## THE DATA:
++++++++++
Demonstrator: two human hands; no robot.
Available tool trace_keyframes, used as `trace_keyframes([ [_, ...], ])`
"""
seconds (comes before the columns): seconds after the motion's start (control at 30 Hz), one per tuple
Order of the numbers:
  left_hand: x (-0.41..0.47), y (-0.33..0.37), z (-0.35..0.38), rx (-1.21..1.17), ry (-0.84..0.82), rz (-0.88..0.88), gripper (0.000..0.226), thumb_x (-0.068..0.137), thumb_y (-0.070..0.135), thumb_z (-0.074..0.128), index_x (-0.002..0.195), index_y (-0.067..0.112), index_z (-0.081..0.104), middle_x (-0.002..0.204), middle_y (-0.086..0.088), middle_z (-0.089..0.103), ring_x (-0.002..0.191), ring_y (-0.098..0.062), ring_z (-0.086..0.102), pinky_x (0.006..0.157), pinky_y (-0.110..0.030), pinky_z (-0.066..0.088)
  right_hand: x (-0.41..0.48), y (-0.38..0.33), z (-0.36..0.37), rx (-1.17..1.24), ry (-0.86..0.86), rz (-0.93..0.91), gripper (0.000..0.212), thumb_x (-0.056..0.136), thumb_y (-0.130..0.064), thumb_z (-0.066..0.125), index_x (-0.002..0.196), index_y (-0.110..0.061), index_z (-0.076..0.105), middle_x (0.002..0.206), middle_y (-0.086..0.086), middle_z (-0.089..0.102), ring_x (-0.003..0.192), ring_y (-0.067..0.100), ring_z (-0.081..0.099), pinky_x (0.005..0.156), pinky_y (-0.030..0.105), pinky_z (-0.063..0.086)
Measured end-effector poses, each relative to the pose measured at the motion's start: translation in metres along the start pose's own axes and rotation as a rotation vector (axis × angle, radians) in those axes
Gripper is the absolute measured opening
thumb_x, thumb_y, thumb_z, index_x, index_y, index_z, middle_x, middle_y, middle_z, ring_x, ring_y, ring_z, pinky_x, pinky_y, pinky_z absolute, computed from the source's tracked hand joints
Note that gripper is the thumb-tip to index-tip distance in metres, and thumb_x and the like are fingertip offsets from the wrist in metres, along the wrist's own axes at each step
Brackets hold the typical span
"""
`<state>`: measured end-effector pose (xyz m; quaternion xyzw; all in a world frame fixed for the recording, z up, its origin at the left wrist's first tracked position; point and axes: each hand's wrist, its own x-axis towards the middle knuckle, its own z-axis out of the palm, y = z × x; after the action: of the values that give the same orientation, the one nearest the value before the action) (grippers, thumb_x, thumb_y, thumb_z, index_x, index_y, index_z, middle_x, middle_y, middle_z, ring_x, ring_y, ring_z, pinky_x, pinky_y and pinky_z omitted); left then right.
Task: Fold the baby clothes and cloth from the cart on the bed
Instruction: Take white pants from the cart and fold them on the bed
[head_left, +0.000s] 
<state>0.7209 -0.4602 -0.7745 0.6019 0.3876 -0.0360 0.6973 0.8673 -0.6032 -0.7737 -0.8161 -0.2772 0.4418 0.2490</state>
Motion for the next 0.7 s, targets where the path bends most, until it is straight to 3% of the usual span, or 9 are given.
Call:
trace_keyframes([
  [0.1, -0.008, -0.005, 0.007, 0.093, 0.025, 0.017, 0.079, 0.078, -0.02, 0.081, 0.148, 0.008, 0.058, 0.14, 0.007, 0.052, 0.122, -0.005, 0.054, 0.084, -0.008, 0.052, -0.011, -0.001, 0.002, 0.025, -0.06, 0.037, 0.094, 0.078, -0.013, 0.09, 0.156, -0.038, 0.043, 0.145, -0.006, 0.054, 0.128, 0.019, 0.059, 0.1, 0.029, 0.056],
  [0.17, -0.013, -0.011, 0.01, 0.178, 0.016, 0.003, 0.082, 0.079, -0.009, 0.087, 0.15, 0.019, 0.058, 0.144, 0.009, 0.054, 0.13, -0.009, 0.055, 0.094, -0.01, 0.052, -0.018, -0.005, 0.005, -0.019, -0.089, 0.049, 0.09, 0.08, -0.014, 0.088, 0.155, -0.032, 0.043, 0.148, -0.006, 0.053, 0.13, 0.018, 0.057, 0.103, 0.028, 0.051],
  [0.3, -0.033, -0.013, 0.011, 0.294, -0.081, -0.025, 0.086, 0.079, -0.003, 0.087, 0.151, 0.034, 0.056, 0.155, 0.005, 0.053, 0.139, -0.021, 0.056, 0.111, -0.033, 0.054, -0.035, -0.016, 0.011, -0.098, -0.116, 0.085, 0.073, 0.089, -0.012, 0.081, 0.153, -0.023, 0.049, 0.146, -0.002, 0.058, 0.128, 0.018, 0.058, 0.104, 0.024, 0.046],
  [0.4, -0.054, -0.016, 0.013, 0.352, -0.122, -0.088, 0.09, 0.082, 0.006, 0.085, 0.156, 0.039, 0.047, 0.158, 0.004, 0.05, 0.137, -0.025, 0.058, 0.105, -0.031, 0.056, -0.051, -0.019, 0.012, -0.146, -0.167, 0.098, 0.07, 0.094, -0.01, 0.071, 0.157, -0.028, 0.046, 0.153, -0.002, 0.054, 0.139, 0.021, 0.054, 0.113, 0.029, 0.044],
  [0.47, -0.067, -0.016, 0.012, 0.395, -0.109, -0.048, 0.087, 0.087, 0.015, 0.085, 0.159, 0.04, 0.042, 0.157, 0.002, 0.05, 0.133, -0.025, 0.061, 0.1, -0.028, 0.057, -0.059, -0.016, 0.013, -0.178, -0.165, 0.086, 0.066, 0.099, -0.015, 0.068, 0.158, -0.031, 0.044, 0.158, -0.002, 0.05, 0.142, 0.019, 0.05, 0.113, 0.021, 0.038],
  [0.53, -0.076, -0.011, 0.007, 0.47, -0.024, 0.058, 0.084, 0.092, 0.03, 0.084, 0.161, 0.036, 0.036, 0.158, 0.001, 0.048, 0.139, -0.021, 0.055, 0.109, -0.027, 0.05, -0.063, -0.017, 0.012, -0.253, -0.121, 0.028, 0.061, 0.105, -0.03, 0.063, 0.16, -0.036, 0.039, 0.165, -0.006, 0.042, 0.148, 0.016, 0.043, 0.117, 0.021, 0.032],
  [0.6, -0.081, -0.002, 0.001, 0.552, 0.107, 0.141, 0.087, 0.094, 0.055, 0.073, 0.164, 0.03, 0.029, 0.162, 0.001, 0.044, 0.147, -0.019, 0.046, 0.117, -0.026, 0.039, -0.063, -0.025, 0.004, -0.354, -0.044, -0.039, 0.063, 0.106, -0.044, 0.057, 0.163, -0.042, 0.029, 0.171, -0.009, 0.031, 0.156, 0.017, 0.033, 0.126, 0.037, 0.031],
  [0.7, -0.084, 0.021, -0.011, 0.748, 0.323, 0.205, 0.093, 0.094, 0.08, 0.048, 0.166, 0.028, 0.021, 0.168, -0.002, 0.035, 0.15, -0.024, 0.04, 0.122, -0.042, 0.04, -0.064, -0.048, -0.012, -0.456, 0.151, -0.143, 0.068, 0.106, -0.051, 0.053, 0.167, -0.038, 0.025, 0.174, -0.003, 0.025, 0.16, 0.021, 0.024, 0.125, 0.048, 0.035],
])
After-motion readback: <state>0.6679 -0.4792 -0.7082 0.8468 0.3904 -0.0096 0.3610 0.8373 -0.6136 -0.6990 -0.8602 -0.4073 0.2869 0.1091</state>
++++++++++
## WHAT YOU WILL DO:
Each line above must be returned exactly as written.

## SOLVED EXERCISE:
Demonstrator: two human hands; no robot.
Available tool trace_keyframes, used as `trace_keyframes([ [_, ...], ])`
"""
seconds (comes before the columns): seconds after the motion's start (control at 30 Hz), one per tuple
Order of the numbers:
  left_hand: x (-0.41..0.47), y (-0.33..0.37), z (-0.35..0.38), rx (-1.21..1.17), ry (-0.84..0.82), rz (-0.88..0.88), gripper (0.000..0.226), thumb_x (-0.068..0.137), thumb_y (-0.070..0.135), thumb_z (-0.074..0.128), index_x (-0.002..0.195), index_y (-0.067..0.112), index_z (-0.081..0.104), middle_x (-0.002..0.204), middle_y (-0.086..0.088), middle_z (-0.089..0.103), ring_x (-0.002..0.191), ring_y (-0.098..0.062), ring_z (-0.086..0.102), pinky_x (0.006..0.157), pinky_y (-0.110..0.030), pinky_z (-0.066..0.088)
  right_hand: x (-0.41..0.48), y (-0.38..0.33), z (-0.36..0.37), rx (-1.17..1.24), ry (-0.86..0.86), rz (-0.93..0.91), gripper (0.000..0.212), thumb_x (-0.056..0.136), thumb_y (-0.130..0.064), thumb_z (-0.066..0.125), index_x (-0.002..0.196), index_y (-0.110..0.061), index_z (-0.076..0.105), middle_x (0.002..0.206), middle_y (-0.086..0.086), middle_z (-0.089..0.102), ring_x (-0.003..0.192), ring_y (-0.067..0.100), ring_z (-0.081..0.099), pinky_x (0.005..0.156), pinky_y (-0.030..0.105), pinky_z (-0.063..0.086)
Measured end-effector poses, each relative to the pose measured at the motion's start: translation in metres along the start pose's own axes and rotation as a rotation vector (axis × angle, radians) in those axes
Gripper is the absolute measured opening
thumb_x, thumb_y, thumb_z, index_x, index_y, index_z, middle_x, middle_y, middle_z, ring_x, ring_y, ring_z, pinky_x, pinky_y, pinky_z absolute, computed from the source's tracked hand joints
Note that gripper is the thumb-tip to index-tip distance in metres, and thumb_x and the like are fingertip offsets from the wrist in metres, along the wrist's own axes at each step
Brackets hold the typical span
"""
`<state>`: measured end-effector pose (xyz m; quaternion xyzw; all in a world frame fixed for the recording, z up, its origin at the left wrist's first tracked position; point and axes: each hand's wrist, its own x-axis towards the middle knuckle, its own z-axis out of the palm, y = z × x; after the action: of the values that give the same orientation, the one nearest the value before the action) (grippers, thumb_x, thumb_y, thumb_z, index_x, index_y, index_z, middle_x, middle_y, middle_z, ring_x, ring_y, ring_z, pinky_x, pinky_y and pinky_z omitted); left then right.
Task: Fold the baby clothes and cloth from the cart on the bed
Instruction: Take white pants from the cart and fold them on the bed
[head_left, +0.000s] 
<state>0.7209 -0.4602 -0.7745 0.6019 0.3876 -0.0360 0.6973 0.8673 -0.6032 -0.7737 -0.8161 -0.2772 0.4418 0.2490</state>
Motion for the next 0.7 s, targets where the path bends most, until it is straight to 3% of the usual span, or 9 are given.
Call:
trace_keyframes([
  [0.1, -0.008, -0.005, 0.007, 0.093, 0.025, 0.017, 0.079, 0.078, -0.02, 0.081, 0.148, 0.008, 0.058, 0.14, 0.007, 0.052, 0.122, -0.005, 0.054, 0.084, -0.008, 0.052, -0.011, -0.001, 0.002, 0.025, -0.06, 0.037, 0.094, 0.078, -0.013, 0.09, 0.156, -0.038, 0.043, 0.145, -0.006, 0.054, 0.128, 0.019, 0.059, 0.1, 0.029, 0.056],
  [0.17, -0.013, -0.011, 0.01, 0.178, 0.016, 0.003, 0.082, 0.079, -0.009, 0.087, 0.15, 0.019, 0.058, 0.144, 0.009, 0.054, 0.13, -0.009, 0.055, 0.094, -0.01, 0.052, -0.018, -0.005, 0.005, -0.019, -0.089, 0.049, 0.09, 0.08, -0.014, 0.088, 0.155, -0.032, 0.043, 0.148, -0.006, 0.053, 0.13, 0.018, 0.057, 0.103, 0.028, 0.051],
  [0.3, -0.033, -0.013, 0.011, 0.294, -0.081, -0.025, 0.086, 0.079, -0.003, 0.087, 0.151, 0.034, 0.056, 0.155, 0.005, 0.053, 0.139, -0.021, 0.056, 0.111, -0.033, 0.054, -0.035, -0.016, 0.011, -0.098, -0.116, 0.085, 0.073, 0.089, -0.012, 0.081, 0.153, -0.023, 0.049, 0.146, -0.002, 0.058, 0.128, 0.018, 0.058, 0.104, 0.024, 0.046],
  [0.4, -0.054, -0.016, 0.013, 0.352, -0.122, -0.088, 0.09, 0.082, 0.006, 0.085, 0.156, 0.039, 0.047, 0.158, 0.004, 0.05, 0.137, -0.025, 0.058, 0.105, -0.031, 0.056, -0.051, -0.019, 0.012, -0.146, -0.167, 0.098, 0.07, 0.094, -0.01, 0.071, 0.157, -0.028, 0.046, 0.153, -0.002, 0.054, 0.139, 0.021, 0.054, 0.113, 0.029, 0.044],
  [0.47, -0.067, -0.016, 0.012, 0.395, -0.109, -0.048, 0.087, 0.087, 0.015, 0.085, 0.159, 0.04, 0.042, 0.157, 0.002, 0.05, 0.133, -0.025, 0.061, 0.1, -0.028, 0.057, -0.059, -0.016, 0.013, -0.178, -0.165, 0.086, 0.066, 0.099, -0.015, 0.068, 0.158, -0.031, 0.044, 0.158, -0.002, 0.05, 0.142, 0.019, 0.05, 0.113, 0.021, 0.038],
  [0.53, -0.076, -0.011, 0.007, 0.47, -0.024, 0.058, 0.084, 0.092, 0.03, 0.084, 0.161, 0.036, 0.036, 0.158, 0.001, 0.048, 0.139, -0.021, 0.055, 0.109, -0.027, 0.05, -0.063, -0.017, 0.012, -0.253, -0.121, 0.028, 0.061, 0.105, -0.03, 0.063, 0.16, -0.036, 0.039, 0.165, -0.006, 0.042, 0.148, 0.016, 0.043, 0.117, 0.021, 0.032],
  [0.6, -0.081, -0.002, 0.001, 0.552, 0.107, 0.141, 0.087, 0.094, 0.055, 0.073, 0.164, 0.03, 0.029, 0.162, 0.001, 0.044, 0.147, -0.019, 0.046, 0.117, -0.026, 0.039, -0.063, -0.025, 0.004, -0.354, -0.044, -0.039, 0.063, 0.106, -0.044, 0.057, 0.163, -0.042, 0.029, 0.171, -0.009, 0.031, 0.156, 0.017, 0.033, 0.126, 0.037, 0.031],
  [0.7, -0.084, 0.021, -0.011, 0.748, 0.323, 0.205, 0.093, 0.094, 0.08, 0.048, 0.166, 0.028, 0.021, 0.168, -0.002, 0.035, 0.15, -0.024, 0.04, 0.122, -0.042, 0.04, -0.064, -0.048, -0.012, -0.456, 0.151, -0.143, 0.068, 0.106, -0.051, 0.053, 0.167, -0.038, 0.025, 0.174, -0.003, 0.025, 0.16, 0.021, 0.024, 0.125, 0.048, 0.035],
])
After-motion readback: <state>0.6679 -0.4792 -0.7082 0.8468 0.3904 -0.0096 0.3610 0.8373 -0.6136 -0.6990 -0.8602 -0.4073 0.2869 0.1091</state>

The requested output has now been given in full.